> _WHAT TO DO_: Should an entry contain an image, omit it and repeat the rest exactly.

> _DATASET CONTENT_:
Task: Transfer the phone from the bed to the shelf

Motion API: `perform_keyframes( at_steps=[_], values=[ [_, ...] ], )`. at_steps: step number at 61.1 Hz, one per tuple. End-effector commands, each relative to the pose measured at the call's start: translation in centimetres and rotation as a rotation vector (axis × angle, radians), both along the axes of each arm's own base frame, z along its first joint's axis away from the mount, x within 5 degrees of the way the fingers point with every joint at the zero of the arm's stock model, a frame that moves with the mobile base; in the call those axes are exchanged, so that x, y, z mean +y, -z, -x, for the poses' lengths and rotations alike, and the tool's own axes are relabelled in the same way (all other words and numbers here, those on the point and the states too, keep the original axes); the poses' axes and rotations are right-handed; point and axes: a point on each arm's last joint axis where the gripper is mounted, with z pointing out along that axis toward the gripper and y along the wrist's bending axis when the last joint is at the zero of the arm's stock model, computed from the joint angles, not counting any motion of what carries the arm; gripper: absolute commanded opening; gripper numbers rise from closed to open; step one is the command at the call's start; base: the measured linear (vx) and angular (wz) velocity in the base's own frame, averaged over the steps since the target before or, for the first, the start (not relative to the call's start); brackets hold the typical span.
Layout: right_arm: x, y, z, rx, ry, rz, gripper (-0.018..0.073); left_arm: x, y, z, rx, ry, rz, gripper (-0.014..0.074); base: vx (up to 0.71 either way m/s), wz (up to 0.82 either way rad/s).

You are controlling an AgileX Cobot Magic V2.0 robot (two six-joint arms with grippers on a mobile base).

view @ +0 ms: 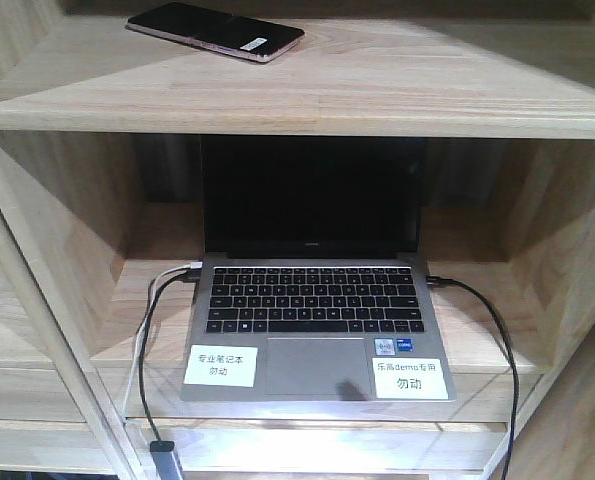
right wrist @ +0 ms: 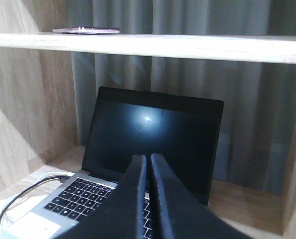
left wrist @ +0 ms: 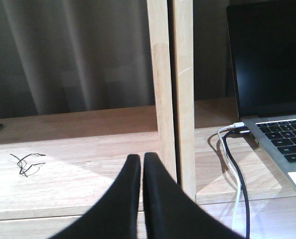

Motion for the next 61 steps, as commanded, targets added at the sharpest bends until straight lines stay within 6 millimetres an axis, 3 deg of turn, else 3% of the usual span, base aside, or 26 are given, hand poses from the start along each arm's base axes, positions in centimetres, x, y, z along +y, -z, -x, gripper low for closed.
perform_keyframes(
  at_steps=[1, 61],
  values=[
    [-0.37, -1.45, -0.10, -0.072, 0.042, -0.029, -0.0004, -0.05, -1.52, 0.09, -0.099, 0.006, 0.010, 0.0001, 0.00, 0.00],
    [-0.57, -1.41, -0.17, -0.062, 0.065, -0.043, -0.0004, -0.05, -1.52, 0.09, -0.099, 0.006, 0.010, 0.0001, 0.00, 0.00]
  ],
)
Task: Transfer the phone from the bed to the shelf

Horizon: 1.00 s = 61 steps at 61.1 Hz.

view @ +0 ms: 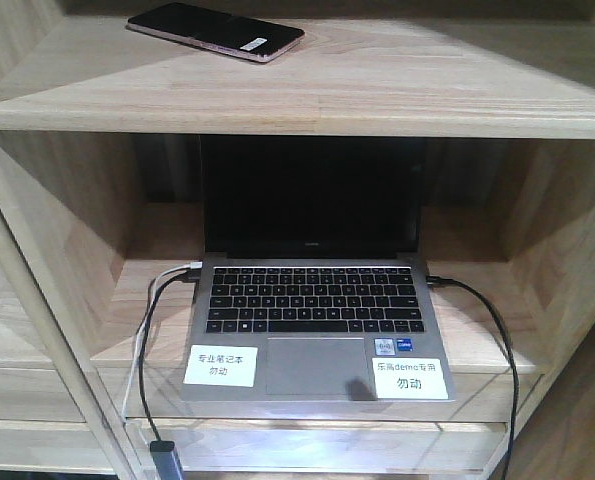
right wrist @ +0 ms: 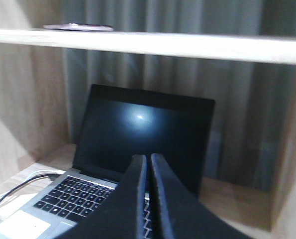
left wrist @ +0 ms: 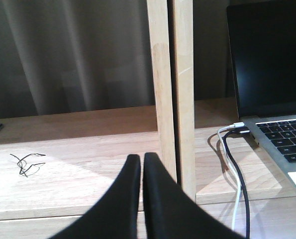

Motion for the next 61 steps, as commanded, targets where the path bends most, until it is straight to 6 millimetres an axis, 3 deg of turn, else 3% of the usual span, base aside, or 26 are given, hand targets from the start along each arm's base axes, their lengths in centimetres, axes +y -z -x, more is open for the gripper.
perform_keyframes(
  at_steps=[1, 11, 27, 40, 61],
  values=[
    [-0.2, -1.5, 0.0, -0.071, 0.025, -0.050, -0.0004, -0.1, -1.5, 0.1, -0.099, 0.006, 0.010, 0.0001, 0.00, 0.00],
    [-0.3, -1.5, -0.1, -0.074, 0.042, -0.040, -0.0004, -0.1, -1.5, 0.1, -0.099, 0.006, 0.010, 0.0001, 0.00, 0.00],
    [-1.6, -1.1, -0.4, -0.045, 0.225, -0.006, -0.0004, -0.1, -1.5, 0.1, -0.099, 0.006, 0.010, 0.0001, 0.00, 0.00],
    [-2.4, 1.4, -0.7, 0.013, 0.340, -0.015, -0.0004, -0.1, -1.5, 0.1, -0.099, 0.006, 0.010, 0.0001, 0.00, 0.00],
    [-2.8, 5.4, 1.0, -0.042, 0.413, -0.007, -0.0004, -0.1, -1.5, 0.1, -0.099, 0.006, 0.010, 0.0001, 0.00, 0.00]
  ],
)
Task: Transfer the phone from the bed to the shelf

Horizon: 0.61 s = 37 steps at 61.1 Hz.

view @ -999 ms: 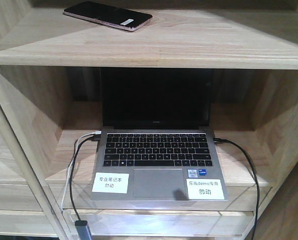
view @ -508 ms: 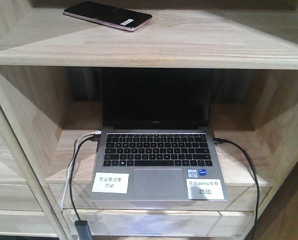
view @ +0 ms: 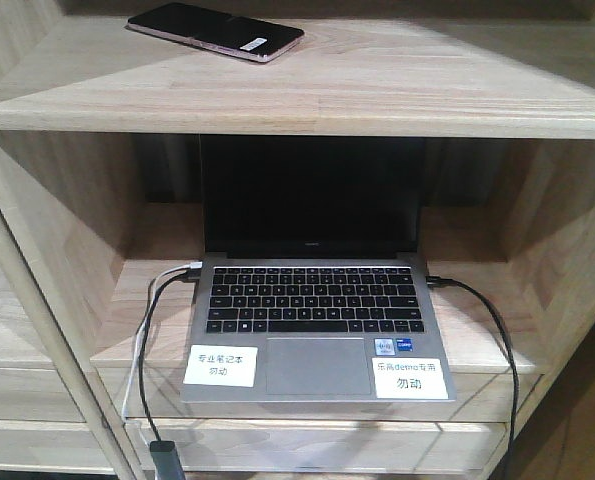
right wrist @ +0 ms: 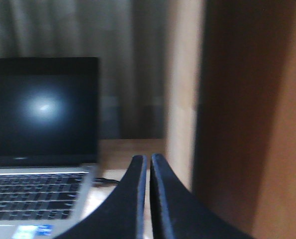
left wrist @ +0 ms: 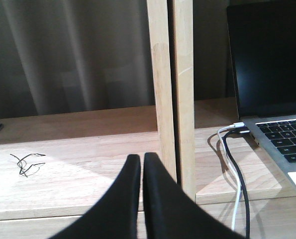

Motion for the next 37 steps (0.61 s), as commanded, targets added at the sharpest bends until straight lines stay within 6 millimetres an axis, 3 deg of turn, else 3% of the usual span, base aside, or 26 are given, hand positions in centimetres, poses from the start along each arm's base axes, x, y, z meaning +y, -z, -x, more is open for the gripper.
perform_keyframes(
  at_steps=[1, 10, 37],
  values=[
    [-0.1, 0.0, 0.3, -0.098, 0.018, 0.021, -0.0004, -0.1, -1.5, 0.1, -0.099, 0.006, 0.010, 0.0001, 0.00, 0.00],
    [-0.1, 2.1, 0.2, -0.034, 0.012, 0.015, -0.0004, -0.1, -1.5, 0.1, -0.099, 0.006, 0.010, 0.0001, 0.00, 0.00],
    [-0.1, 1.9, 0.2, -0.060, 0.015, 0.018, -0.0004, -0.1, -1.5, 0.1, -0.099, 0.006, 0.010, 0.0001, 0.00, 0.00]
  ],
)
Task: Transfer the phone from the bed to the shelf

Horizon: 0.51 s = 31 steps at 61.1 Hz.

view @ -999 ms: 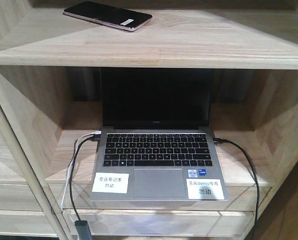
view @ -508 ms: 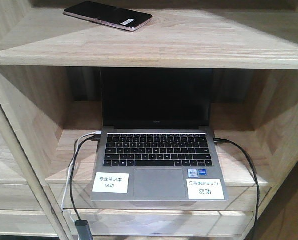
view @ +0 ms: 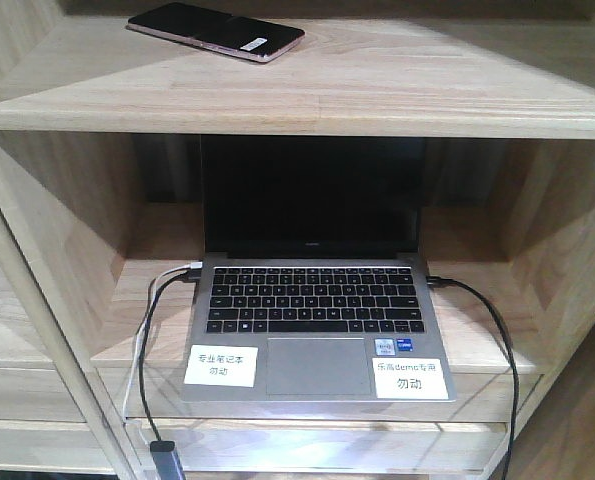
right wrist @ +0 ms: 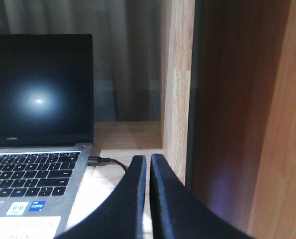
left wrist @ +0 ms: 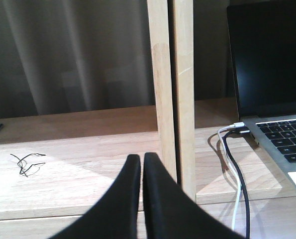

> _EXERCISE RESPONSE_:
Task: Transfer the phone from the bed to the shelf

Motion API: `perform_keyframes( at_steps=[_], values=[ [_, ...] ], )`. at_steps: step number at 61.1 Hz, one per tuple. End-effector commands, each relative to the pose measured at the call's start: translation in centimetres and rotation as a rotation vector (axis × angle, radians), both along the axes of each arm's own base frame, z along its first joint's axis away from the mount, x within 5 degrees of the way the fingers point with every joint at the zero of the arm's stock model, a frame that moves with the mobile base; in the call those axes are exchanged, so that x, y, z mean +y, -z, -x, for the poses' lengths and rotations alike, and the tool's own axes are relabelled in the same way (all other words and numbers here, those on the point and the states too, keep the original axes); the poses' axes and rotations are right-handed; point and axes: a point on each arm's last joint axis where the gripper is mounted, with z pointing out along that axis toward the gripper and y along the wrist's bending axis when the last joint is at the zero of the arm's stock model, computed from the joint angles, not counting any motion of what carries the arm; gripper: absolute commanded opening; gripper numbers rise from closed to open; step one is the command at the call's start; base: the measured linear (vx) and angular (wz) velocity in the base's own frame, averaged over the steps since the target before or, for the first, the start (not relative to the call's start); brackets hold the typical span.
Layout: right_arm: x, y, z, rx, ry, rz, gripper (-0.018..0.073); left_arm: x, y, z, rx, ry, rz, gripper (-0.014..0.074); base: vx (up to 0.71 either way m/s), wz (up to 0.82 either way rad/s).

You are controlling an AgileX Cobot Magic V2.0 robot (two six-joint arms with grippers on a mobile base).

view @ +0 ms: 
right wrist @ +0 ms: 
left wrist @ +0 ms: 

Motion for the next 61 steps, as commanded, targets added at the sharpest bends until straight lines stay within 6 millimetres an axis, 3 deg of turn, else 3% of the usual span, base aside, or 26 are given, hand poses from the start along each arm's base axes, positions in centimetres, x, y, z along +y, -z, -x, gripper low for closed.
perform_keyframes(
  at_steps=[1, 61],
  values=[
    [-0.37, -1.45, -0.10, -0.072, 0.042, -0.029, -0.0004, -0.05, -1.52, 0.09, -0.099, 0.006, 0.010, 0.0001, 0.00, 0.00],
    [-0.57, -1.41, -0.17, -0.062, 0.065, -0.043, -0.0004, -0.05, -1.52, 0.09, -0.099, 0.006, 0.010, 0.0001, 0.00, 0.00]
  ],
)
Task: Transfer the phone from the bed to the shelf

Horizon: 1.00 s = 61 steps at 61.1 Hz.

view @ +0 ms: 
right wrist @ +0 ms: 
left wrist @ +0 ms: 

Motion for the next 61 steps, as commanded, targets where the path bends most, until it is straight to 6 millimetres an axis, 3 deg of turn, else 3% of the usual span, base aside, or 26 are given, hand targets from the start along each arm's base axes, their lengths in centimetres, axes +y -z -x, more is open for the gripper.
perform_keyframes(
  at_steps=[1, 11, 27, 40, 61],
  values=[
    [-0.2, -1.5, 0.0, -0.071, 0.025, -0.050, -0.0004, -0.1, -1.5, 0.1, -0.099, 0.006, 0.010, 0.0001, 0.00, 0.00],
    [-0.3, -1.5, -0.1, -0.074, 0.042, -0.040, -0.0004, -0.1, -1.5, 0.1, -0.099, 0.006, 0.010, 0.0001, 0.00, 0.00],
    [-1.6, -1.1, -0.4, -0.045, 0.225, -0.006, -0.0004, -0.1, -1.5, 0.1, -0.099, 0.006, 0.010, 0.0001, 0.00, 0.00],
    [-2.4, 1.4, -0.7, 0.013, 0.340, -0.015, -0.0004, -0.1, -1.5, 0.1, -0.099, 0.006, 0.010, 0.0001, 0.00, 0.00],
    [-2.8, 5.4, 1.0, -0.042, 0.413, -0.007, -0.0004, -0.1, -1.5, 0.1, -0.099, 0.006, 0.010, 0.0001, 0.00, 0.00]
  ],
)
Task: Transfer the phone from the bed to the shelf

Horizon: 0.61 s = 37 steps at 61.1 Hz.

view @ -999 ms: 
view @ -508 ms: 
view @ +0 ms: 
right wrist @ +0 ms: 
left wrist @ +0 ms: 

Motion for the next 37 steps (0.61 s), as commanded, targets added at the sharpest bends until straight lines stay within 6 millimetres an axis, 3 deg of turn, else 3% of the usual span, base aside, or 26 are given, hand positions in centimetres, poses from the start along each arm's base axes, x, y, z meaning +y, -z, -x, more is open for the gripper.
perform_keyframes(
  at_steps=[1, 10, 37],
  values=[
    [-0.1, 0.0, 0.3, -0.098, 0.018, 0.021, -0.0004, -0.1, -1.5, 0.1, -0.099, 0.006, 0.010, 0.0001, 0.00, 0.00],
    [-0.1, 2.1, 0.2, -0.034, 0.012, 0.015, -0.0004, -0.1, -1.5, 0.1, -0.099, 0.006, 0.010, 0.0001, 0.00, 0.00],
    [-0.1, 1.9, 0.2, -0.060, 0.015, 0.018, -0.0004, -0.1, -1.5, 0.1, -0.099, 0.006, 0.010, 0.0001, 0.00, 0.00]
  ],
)
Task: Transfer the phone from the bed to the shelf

Horizon: 0.51 s = 31 steps at 61.1 Hz.

view @ -999 ms: 
view @ -508 ms: 
view @ +0 ms: 
right wrist @ +0 ms: 
left wrist @ +0 ms: 

There is nothing more to the output.